## The problem:
Pictures aside, please retype the whole listing word for word.

Start of Block

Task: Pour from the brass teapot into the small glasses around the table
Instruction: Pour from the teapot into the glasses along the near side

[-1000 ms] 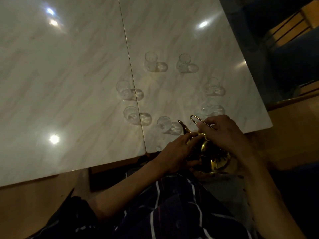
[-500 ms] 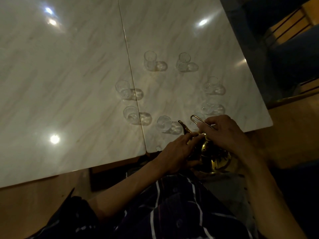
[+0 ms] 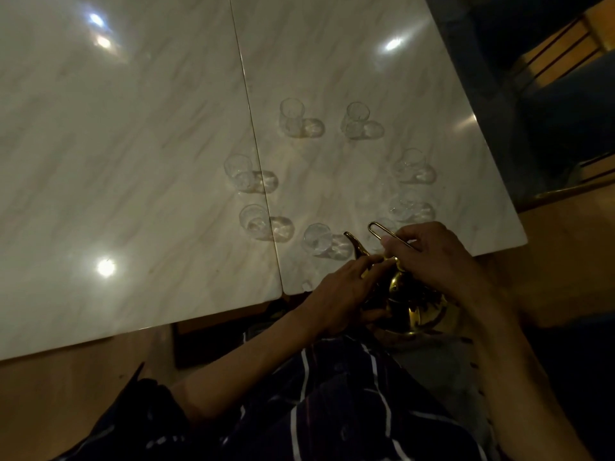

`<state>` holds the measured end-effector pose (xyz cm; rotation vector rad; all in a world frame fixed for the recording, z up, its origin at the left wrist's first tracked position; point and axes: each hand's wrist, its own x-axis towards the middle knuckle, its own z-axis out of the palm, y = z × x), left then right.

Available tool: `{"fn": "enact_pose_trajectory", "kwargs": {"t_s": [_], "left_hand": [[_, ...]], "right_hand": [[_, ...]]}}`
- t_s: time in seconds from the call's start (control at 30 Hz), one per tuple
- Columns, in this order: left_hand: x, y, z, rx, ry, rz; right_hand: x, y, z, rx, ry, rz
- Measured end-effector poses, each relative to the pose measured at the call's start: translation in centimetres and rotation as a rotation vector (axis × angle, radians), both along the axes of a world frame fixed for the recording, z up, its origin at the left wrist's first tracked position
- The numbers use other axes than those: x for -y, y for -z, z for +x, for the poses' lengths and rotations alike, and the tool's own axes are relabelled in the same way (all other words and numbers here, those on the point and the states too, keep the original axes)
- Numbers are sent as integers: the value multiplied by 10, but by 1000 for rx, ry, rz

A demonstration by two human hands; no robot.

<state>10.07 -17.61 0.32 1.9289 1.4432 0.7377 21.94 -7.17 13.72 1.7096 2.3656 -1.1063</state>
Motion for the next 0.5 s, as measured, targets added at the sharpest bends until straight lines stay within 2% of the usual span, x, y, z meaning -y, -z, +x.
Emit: {"fn": "enact_pose_trajectory", "kwargs": {"t_s": [0.5], "left_hand": [[4,-1,0,7,-14,8]], "right_hand": [[4,-3,-1,5,-26,20]]}}
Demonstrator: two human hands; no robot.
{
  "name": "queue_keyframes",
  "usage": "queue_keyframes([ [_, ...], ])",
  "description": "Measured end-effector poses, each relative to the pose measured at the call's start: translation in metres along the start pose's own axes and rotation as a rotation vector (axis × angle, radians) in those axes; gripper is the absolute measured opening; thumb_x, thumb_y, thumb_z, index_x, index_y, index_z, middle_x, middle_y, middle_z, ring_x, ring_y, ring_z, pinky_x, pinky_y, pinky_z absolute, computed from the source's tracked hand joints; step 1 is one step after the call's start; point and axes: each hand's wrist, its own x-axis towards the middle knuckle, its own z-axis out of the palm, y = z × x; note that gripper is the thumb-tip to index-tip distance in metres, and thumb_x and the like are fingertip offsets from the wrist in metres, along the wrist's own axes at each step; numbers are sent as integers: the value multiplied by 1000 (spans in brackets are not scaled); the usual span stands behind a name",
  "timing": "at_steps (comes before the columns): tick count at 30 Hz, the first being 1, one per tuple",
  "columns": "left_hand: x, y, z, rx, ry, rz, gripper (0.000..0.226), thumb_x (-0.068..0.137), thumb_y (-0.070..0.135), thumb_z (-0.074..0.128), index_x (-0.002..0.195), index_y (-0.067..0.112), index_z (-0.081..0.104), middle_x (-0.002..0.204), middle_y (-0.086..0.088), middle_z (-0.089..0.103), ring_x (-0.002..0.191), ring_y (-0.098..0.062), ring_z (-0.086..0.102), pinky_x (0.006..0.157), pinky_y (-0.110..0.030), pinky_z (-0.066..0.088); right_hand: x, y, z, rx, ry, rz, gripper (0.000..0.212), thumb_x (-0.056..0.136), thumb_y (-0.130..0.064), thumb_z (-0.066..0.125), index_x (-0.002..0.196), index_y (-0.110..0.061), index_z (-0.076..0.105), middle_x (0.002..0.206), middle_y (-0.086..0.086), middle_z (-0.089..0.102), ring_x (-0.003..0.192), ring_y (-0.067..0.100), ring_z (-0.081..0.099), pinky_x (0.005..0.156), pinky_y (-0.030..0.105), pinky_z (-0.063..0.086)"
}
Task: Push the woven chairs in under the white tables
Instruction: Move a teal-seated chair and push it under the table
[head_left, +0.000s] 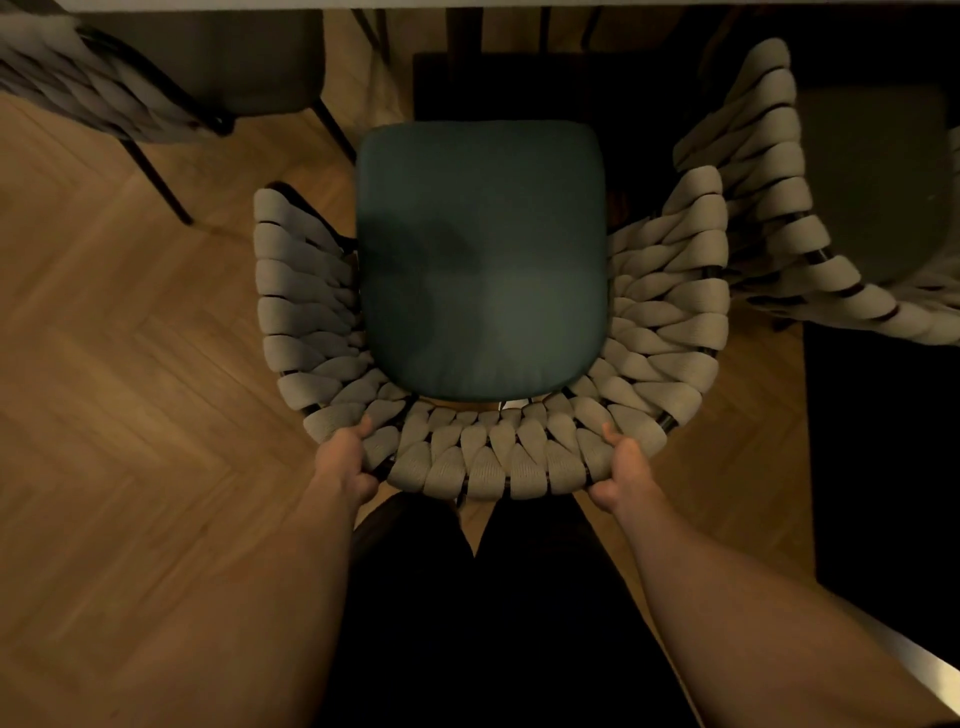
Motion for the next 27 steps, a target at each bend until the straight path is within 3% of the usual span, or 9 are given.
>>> queue_keyframes([
  [2,1,-2,0,-39,46,51,37,92,-1,60,126,12,63,116,-14,71,100,-36,70,79,-52,59,-2,2,0,-16,37,-21,32,91,-14,64,123,-12,65,122,19,68,115,40,62,105,61,44],
  [7,-3,-5,3,-163,95,153,47,82,-13,56,126,3,63,124,-16,67,104,-37,67,76,-47,59,-1,2,-3,59,73,-57,50,72,-3,69,121,-15,70,117,19,72,104,43,68,90,64,52],
  [14,-17,0,20,-239,33,189,49,81,-13,57,126,5,63,118,-12,68,99,-33,68,67,-41,59,-20,-21,5,173,62,-162,48,78,6,64,124,-10,66,113,20,71,101,42,68,77,56,57],
  [20,-21,13,47,-232,-7,214,52,80,-12,59,130,4,60,126,-14,65,108,-36,65,78,-46,59,-26,-46,11,211,16,-178,46,81,6,63,125,-8,66,110,17,72,93,37,70,60,42,58],
  [24,-16,29,72,-204,-50,228,51,81,-8,60,129,10,59,127,-15,64,112,-38,64,91,-55,56,-17,-69,25,194,8,-186,46,80,7,64,124,-6,65,111,19,71,97,39,69,72,50,59],
  [27,-8,41,90,-182,-25,230,51,81,-9,60,129,9,58,125,-15,63,109,-37,65,88,-53,58,-8,-85,37,192,4,-205,46,79,8,63,123,-6,65,111,20,71,101,42,68,82,57,57],
])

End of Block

## Written answer:
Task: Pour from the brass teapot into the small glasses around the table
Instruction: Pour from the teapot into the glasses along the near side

[-1000 ms] 
[-500 ms] 
[+0 ms] 

`<state>` holds the measured end-effector pose (xyz cm; rotation vector rad; all in a world frame fixed for the recording, z up, its origin at the left wrist's first tracked position; point and axes: each hand's wrist, its own x-axis towards the middle knuckle, its own z-axis out of the palm, y = z × x), left then right.

Available tool: `{"fn": "enact_pose_trajectory", "kwargs": {"t_s": [_], "left_hand": [[_, ...]], "right_hand": [[_, ...]]}}`
- t_s: time in seconds from the call's start (control at 30 Hz), one per tuple
- Columns, in this order: left_hand: x, y, z, rx, ry, rz; right_hand: x, y, z, rx, ry, rz
- Measured end-effector poses, each relative to the pose measured at the call's start: translation in centimetres and rotation as a rotation vector (axis × angle, radians), both along the axes of a world frame fixed for the recording, z up, its origin at the left wrist's first tracked position
- The numbers use other axes than those: x for -y, y for -z, z for +x, for the poses' lengths and rotations alike, and the tool's own axes are relabelled in the same way (all other words and numbers here, those on the point and the states too, keep the original axes)
- Numbers are sent as integers: the value multiplied by 10, but by 1000 for rx, ry, rz

A demonstration by two human hands; no robot.

<state>10.07 -17.61 0.32 1.9289 1.4432 0.7377 21.94 -7.17 13.72 1.7096 2.3656 -1.1063</state>
Motion for the next 0.5 s, as measured, targets added at the sharpest bends until straight lines stay within 2% of the usual span, x, y, z meaning -y, -z, +x.
Emit: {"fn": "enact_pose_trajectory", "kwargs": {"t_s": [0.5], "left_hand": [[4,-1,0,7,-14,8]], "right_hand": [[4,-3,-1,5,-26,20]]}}
Demonstrator: two human hands; no robot.
{
  "name": "queue_keyframes",
  "usage": "queue_keyframes([ [_, ...], ])",
  "description": "Measured end-effector poses, each relative to the pose measured at the call's start: translation in metres along the start pose's own axes and rotation as a rotation vector (axis × angle, radians) in those axes; gripper is the absolute measured opening; thumb_x, thumb_y, thumb_z, index_x, index_y, index_z, middle_x, middle_y, middle_z, ring_x, ring_y, ring_z, pinky_x, pinky_y, pinky_z absolute, computed from the source's tracked hand joints; step 1 is one step after the call's start; point and axes: each hand's wrist, its own x-axis towards the middle knuckle, its own z-axis out of the palm, y = z × x; note that gripper is the thumb-tip to index-tip distance in metres, and thumb_x and the like are fingertip offsets from the wrist in metres, along the wrist's own axes at each step; numbers are sent as integers: the value multiplied by 1000 (spans in brackets are not scaled); the usual span stands behind a name",
  "timing": "at_steps (comes before the columns): tick count at 30 Hz, the first being 1, one per tuple",
  "columns": "left_hand: x, y, z, rx, ry, rz, gripper (0.000..0.226), thumb_x (-0.068..0.137), thumb_y (-0.070..0.135), thumb_z (-0.074..0.128), index_x (-0.002..0.195), index_y (-0.067..0.112), index_z (-0.081..0.104), middle_x (-0.002..0.204), middle_y (-0.086..0.088), middle_z (-0.089..0.103), ring_x (-0.002..0.191), ring_y (-0.098..0.062), ring_z (-0.086..0.102), pinky_x (0.006..0.157), pinky_y (-0.110..0.030), pinky_z (-0.066..0.088); right_hand: x, y, z, rx, ry, rz, gripper (0.000..0.212), thumb_x (-0.056..0.136), thumb_y (-0.130..0.064), thumb_z (-0.066..0.125), index_x (-0.002..0.196), index_y (-0.110..0.061), index_z (-0.076..0.105), middle_x (0.002..0.206), middle_y (-0.086..0.086), middle_z (-0.089..0.102), ring_x (-0.003..0.192), ring_y (-0.067..0.100), ring_z (-0.081..0.099), pinky_x (0.005..0.156), pinky_y (-0.030..0.105), pinky_z (-0.063..0.086)"
}
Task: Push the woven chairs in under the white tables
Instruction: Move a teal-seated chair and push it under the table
[head_left, +0.000s] 
Motion for the next 27 steps, a target at each bend until the straight path is within 3% of the usual span, or 9 are given.
>>> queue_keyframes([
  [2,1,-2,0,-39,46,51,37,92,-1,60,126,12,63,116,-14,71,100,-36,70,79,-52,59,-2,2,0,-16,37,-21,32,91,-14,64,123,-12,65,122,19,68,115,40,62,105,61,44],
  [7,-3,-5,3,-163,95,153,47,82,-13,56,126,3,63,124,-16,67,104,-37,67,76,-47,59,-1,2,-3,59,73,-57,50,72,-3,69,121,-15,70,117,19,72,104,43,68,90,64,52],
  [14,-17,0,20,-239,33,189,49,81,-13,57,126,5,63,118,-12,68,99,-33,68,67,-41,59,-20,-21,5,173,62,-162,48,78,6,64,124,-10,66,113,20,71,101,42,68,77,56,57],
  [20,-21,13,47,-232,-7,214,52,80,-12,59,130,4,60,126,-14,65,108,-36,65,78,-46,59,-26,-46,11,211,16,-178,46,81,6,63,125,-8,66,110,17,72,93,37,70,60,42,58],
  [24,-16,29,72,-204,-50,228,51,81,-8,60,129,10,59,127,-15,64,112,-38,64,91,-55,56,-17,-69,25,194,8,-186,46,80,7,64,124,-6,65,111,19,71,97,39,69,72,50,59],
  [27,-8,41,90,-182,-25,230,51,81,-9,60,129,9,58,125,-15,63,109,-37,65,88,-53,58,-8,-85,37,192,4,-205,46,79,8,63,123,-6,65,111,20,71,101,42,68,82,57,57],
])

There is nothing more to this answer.